In an effort to prove its role in protecting the earned benefits of the “little guy,” labor argued that paying union dues helped insure workers against the excesses and abuses of corporate power.
But details being revealed in the bribery proceedings in federal court in the ongoing corruption scandal involving the UAW and Fiat Chrysler paint a completely different picture than that portrayed by union officials in their vehement opposition to “right to work.”
At the center of the probe, lies the question of whether some former officials at the UAW were truly representing their workers’ interests during contract negotiations or meeting the needs of some self-serving corporate executives?
A case in point is the recent jaw-dropping revelation by former FCA labor negotiator Alphons Iacobelli, in his confession, that he and other company officials, including Jerome Durden, a former financial analyst, made illegal payments to UAW officials to influence contract negotiations.
The payments, according to the confession were meant to “obtain benefits concessions and advantages for FCA in the negotiation, implementation, and administration of the collective bargaining agreements between FCA and the UAW.”
These statements raise serious questions about the culture that existed within the labor group as it relates to its dealings with FCA.
If true, that means some in the leadership of labor have been deceiving their members.
At the very least the rank and file of labor deserve an apology as well as a full explanation about how this could have happened.
The idea that corruption found its way into the UAW negotiations, where executives from FCA sought to corrupt those who were sitting on the other side of the negotiating table, questions the whole conduct of those meetings.
Now we know from this plea deal that the federal probe is deeper and wider than originally thought.
It cannot be dismissed as an isolated incident involving one or two officials.
Think about how damaging this is for the reputation of the UAW, an organization that professes to be a vanguard against the abuses meted out against the working class.
Think about the task ahead for the UAW in seeking to rebuild its image after the man who led labor negotiations for an auto company, alleged in court that money exchanged hands during the time when labor officials were negotiating deals for their members.
These revelations undermine labor’s long advanced moral arguments about its goals of protecting and respecting the dignity of workers.

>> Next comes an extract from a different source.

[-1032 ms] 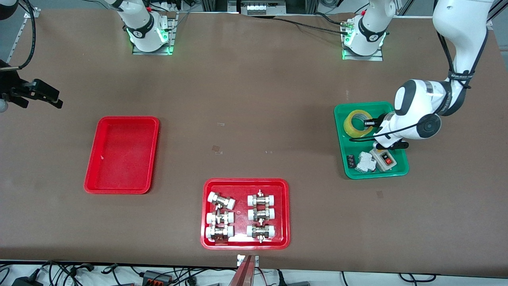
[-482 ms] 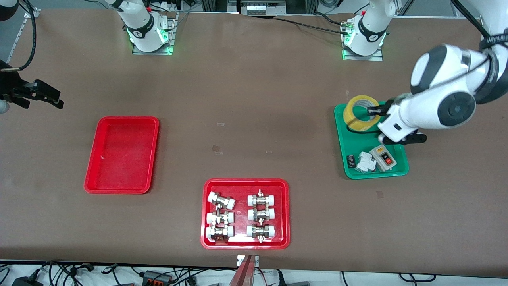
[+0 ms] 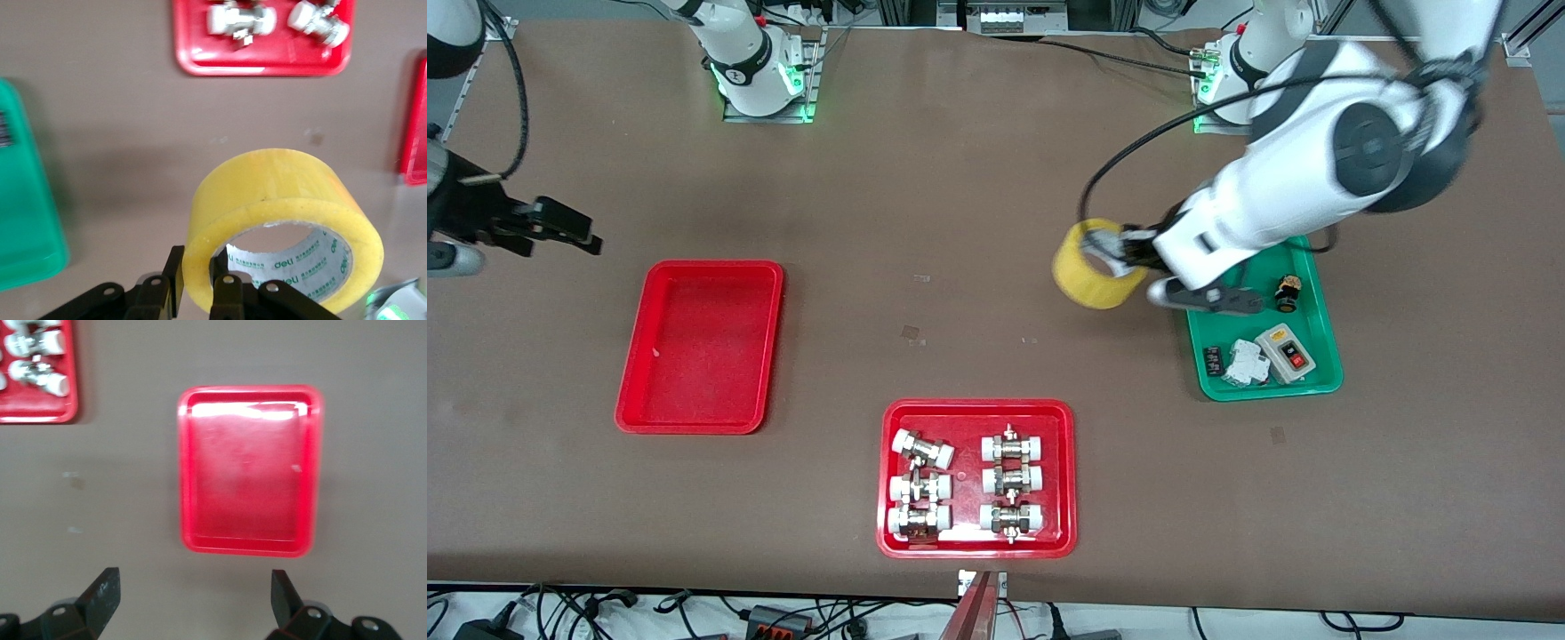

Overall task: Left arm passes tape to right arm into tray
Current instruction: 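Carry the tape with the left gripper while the right gripper approaches it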

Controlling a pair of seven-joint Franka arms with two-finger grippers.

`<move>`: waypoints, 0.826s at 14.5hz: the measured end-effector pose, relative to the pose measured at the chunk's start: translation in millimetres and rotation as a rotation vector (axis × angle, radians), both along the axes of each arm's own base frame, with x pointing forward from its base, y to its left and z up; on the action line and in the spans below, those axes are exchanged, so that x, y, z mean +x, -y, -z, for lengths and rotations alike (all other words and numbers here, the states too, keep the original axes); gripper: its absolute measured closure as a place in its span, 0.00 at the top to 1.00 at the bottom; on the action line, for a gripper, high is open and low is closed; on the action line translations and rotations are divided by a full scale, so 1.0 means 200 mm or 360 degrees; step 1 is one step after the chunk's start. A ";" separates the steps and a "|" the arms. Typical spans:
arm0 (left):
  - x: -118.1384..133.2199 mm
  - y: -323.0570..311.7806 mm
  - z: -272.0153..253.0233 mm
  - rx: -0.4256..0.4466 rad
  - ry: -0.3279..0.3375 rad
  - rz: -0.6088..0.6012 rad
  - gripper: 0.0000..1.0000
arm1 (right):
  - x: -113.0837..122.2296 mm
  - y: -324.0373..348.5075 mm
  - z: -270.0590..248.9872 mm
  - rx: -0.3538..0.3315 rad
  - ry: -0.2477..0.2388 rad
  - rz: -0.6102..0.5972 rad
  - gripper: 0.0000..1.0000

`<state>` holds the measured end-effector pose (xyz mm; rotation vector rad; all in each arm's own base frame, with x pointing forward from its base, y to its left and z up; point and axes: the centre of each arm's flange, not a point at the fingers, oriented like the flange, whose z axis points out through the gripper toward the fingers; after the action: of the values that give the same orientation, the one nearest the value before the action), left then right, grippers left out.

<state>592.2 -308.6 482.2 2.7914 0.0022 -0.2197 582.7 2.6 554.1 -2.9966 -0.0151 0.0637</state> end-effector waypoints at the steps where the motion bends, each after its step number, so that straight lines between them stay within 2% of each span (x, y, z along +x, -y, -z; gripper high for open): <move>1: 0.03 0.07 0.08 -0.0040 0.0002 -0.0023 0.21 | 0.02 -0.07 0.05 0.0074 -0.0027 -0.0013 1.00; 4: 0.09 0.22 0.30 -0.0128 -0.0009 -0.0062 0.21 | 0.07 -0.30 0.21 0.0321 -0.0129 -0.0045 1.00; 7: 0.10 0.35 0.45 -0.0187 -0.0007 -0.0079 0.21 | 0.12 -0.58 0.40 0.0550 -0.0231 -0.0092 1.00; 9: 0.09 0.40 0.49 -0.0200 -0.0014 -0.0109 0.21 | 0.17 -0.82 0.49 0.0621 -0.0257 -0.0166 1.00; 12: 0.08 0.55 0.53 -0.0298 0.0091 -0.0187 0.21 | 0.27 -1.14 0.60 0.0773 -0.0224 -0.0252 1.00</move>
<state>608.0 -417.8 375.8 2.5996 0.1252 -0.1051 636.3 231.1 433.2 -2.4942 -0.2192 0.2495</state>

If some in the leadership of the state’s preeminent labor organization allegedly failed to demonstrate transparency and respect for their workers, as revealed thus far, how can they expect others outside to treat them fairly? They have to live the words they preach to the world.

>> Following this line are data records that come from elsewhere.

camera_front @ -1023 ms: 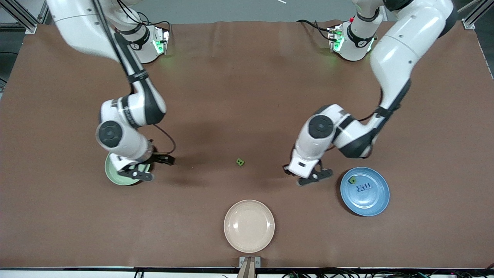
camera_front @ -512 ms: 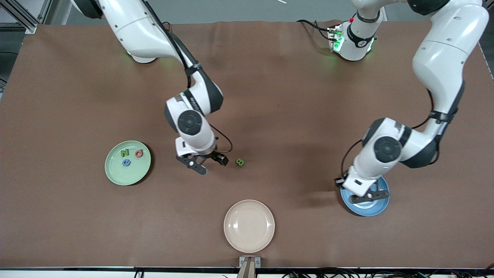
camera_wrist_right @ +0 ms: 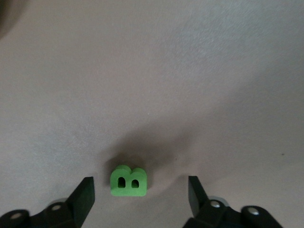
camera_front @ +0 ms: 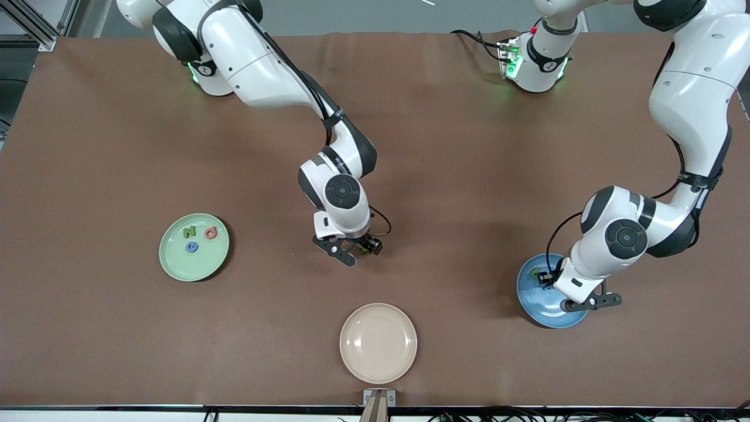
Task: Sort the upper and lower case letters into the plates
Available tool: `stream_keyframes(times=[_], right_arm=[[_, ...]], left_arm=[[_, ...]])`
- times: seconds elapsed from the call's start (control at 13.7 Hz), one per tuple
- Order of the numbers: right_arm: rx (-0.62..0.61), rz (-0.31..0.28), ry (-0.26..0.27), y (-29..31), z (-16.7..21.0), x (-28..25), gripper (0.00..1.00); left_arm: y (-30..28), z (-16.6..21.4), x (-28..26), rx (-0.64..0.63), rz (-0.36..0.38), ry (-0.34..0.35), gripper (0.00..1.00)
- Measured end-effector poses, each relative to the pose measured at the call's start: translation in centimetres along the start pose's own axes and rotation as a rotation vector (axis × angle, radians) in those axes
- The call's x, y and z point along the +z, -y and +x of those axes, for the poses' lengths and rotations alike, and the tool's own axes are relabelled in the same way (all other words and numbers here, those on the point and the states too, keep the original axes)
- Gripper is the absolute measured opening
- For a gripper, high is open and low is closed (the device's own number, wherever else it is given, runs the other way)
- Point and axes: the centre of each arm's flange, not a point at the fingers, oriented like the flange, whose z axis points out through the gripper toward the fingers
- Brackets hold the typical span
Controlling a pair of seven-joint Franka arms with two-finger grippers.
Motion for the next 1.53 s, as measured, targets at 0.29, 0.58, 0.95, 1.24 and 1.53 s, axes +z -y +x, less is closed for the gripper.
stream_keyframes(times=[0.29, 0.58, 0.95, 1.24, 1.53], right_arm=[[-0.018, -0.006, -0.010, 0.4, -0.8, 0.2, 0.51], [-0.046, -0.018, -0.045, 0.1, 0.9, -0.3, 0.34], [-0.224, -0.112, 0.007, -6.7, 13.5, -7.0, 0.34], [-0.403, -0.116, 0.061, -18.5, 21.5, -11.2, 0.34], [-0.543, -0.076, 0.039, -30.5, 26.2, -7.7, 0.34]], left_arm=[[1.9, 2.6, -7.2, 0.047, 0.031, -0.106, 1.00], [5.6, 2.3, -20.2, 0.100, 0.098, -0.133, 1.00], [7.6, -2.6, -30.7, 0.093, 0.075, 0.008, 1.00], [6.9, -6.5, -36.6, 0.127, 0.054, 0.078, 1.00], [6.8, -9.6, -39.6, 0.130, 0.029, 0.112, 1.00]])
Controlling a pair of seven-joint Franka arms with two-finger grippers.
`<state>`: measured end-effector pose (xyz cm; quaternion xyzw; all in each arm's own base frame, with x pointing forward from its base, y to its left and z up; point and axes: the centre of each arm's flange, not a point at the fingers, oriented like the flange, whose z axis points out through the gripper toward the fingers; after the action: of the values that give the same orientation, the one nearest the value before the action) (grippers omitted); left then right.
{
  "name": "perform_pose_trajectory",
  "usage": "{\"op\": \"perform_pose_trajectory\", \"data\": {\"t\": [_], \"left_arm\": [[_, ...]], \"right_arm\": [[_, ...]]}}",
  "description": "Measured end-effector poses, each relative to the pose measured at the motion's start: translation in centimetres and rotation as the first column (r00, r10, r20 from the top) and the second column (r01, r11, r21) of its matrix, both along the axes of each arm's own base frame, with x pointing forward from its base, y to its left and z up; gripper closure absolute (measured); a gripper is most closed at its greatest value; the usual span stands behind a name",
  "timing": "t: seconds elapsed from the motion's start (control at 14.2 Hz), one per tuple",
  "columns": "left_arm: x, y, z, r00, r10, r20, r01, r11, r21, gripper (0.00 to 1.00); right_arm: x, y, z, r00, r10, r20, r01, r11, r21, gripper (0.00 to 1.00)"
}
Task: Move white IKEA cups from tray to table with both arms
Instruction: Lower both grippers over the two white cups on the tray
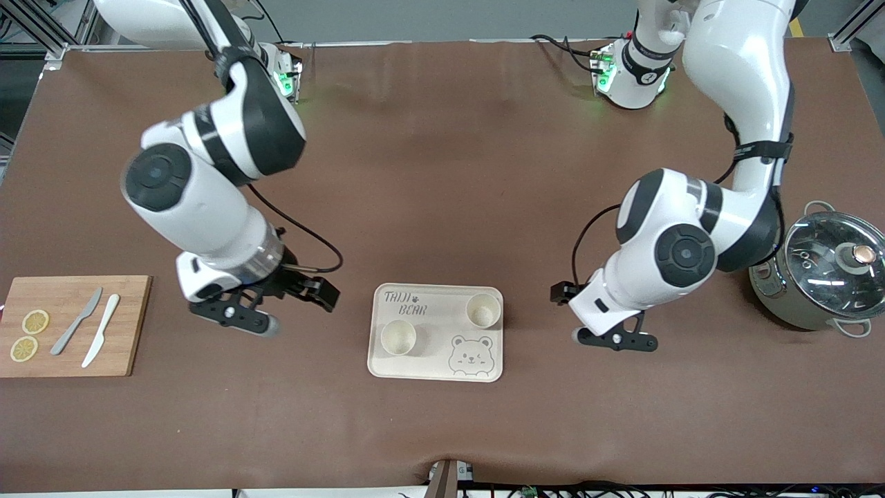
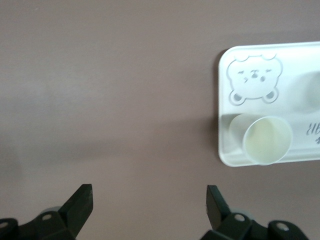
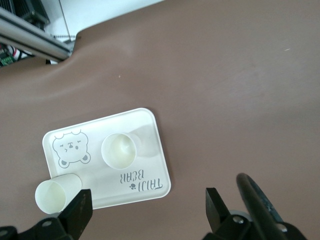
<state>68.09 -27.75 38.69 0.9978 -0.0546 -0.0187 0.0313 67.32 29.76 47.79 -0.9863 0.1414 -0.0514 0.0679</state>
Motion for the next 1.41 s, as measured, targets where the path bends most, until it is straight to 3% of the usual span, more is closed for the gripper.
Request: {"op": "perform_pose_trajectory", "data": {"t": [0.49,0.71,0.92,1.27,1.41], "left_arm": [[-0.7,-6.7,-6.6,0.997,0.06,0.045,-0.059,0.998,-0.032,0.0],[-0.8,-8.0,-9.4,0.996,0.07,0.049,-0.069,0.997,-0.032,0.0],[-0.9,-8.8,-10.6,0.993,0.103,0.065,-0.101,0.994,-0.044,0.0],[-2.4,-11.3,-13.9,0.992,0.114,0.049,-0.113,0.993,-0.019,0.0],[-2.3,-11.0,-14.4,0.992,0.117,0.046,-0.117,0.993,-0.011,0.19]], "right_arm": [[0.9,3.9,-7.9,0.998,0.044,0.039,-0.043,0.999,-0.029,0.0],[1.2,3.6,-10.4,0.998,0.047,0.035,-0.045,0.997,-0.055,0.0],[1.5,3.1,-12.6,0.996,0.053,0.07,-0.048,0.996,-0.074,0.0],[1.3,3.9,-18.5,0.995,0.068,0.072,-0.063,0.995,-0.078,0.0],[0.9,4.7,-19.9,0.995,0.08,0.063,-0.075,0.994,-0.083,0.0]]}}
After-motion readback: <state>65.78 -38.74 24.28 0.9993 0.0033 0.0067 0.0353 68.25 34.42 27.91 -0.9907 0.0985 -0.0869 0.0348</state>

One lesson in this saga is about the need to resist the corrupting influence of power. Leaders should know that power, if used properly, can greatly benefit the people they claim to represent. If abused, there are consequences and that is what is playing out right now in federal court.
Labor leaders should not ever give the appearance of being a stooge to corruption. Rather they should be a watchdog against it while protecting their members.